Work item - The lines to copy from the listing below are those that contain the string "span".

--- START ---

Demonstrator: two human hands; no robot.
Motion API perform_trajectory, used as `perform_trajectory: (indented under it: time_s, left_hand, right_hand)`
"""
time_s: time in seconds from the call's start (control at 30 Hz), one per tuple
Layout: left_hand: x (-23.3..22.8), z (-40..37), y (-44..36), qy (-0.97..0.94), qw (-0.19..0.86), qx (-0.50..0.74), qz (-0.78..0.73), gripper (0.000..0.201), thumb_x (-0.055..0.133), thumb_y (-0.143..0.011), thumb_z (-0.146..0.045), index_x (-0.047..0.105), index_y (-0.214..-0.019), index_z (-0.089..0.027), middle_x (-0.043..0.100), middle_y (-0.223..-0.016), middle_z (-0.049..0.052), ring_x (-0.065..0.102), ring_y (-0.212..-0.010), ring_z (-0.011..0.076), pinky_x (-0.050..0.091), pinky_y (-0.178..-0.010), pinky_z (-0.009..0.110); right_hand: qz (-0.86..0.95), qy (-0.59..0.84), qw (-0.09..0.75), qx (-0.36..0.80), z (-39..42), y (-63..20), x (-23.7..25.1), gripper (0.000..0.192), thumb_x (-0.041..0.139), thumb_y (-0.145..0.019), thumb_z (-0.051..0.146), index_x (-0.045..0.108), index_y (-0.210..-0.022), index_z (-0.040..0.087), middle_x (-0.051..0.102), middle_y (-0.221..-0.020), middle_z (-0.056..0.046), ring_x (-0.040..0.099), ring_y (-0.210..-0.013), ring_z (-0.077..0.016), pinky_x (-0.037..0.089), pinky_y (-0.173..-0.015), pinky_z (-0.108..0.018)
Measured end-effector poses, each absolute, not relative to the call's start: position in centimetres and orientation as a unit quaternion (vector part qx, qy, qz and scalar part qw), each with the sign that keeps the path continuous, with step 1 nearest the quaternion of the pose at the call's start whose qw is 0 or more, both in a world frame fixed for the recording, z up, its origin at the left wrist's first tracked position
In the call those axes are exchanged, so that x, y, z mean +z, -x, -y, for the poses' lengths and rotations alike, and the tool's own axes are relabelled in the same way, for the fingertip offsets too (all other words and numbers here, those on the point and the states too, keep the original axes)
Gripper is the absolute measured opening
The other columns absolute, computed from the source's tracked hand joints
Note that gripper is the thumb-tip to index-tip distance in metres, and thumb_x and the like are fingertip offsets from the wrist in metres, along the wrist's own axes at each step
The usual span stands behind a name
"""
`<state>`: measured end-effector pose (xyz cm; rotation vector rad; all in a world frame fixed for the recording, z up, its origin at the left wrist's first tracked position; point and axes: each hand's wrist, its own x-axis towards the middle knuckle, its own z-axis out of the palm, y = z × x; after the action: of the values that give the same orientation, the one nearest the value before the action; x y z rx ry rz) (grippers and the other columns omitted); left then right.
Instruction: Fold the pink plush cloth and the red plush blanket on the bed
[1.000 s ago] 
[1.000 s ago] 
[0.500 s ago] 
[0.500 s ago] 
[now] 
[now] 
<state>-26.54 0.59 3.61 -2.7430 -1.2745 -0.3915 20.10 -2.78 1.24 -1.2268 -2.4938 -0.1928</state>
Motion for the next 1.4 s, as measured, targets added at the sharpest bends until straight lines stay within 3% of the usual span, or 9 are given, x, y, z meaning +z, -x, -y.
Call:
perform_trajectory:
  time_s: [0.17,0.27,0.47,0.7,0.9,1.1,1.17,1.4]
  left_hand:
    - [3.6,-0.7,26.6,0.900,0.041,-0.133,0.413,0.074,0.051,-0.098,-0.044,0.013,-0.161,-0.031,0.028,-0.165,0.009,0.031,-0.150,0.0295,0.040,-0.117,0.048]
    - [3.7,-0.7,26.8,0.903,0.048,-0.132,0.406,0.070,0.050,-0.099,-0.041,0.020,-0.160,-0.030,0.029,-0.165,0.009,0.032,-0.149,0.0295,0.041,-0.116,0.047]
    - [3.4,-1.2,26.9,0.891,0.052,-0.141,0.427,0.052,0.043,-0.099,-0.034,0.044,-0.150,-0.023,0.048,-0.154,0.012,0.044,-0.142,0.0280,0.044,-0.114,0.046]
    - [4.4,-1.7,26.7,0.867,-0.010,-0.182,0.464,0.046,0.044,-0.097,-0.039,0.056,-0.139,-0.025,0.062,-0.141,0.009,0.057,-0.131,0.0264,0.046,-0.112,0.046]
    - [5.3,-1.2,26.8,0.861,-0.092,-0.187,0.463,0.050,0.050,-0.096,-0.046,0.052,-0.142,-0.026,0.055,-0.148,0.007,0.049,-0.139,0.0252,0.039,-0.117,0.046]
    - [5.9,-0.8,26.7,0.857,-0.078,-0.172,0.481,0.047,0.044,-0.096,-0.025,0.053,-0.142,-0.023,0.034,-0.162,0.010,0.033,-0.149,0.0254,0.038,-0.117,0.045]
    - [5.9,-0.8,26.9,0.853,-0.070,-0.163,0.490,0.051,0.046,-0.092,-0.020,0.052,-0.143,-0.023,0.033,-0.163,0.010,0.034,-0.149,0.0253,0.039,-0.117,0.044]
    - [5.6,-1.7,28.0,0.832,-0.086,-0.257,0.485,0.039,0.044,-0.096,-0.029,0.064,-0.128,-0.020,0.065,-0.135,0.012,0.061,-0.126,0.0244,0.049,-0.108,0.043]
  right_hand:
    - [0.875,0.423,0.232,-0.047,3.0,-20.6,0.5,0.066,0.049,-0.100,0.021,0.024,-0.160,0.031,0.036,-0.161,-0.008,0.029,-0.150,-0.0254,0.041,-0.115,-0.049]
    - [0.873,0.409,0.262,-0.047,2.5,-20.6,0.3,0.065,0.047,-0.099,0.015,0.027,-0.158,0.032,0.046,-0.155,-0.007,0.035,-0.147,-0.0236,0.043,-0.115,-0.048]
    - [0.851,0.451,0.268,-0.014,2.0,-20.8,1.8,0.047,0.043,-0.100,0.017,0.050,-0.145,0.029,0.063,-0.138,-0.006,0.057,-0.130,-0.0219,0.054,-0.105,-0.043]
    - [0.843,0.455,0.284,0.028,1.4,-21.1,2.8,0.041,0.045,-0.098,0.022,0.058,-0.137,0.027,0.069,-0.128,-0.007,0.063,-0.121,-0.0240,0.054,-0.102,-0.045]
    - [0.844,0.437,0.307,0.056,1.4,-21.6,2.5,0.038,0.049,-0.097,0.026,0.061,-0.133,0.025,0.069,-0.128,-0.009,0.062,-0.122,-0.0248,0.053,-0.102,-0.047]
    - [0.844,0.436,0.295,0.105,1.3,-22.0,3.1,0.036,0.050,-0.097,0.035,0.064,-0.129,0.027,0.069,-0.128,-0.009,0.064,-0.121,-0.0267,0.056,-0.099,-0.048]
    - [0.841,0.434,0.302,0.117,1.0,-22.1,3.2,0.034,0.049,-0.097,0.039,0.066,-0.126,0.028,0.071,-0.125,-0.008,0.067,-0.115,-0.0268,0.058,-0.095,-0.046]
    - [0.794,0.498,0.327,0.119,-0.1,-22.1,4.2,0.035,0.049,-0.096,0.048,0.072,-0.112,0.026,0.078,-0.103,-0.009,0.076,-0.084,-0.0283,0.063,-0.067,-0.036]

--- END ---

Expected output -
The usual span stands behind a name
Motion for the next 1.4 s, as measured, targets added at the sharpest bends until straight lines stay within 3% of the usual span, or 9 are given, x, y, z meaning +z, -x, -y.

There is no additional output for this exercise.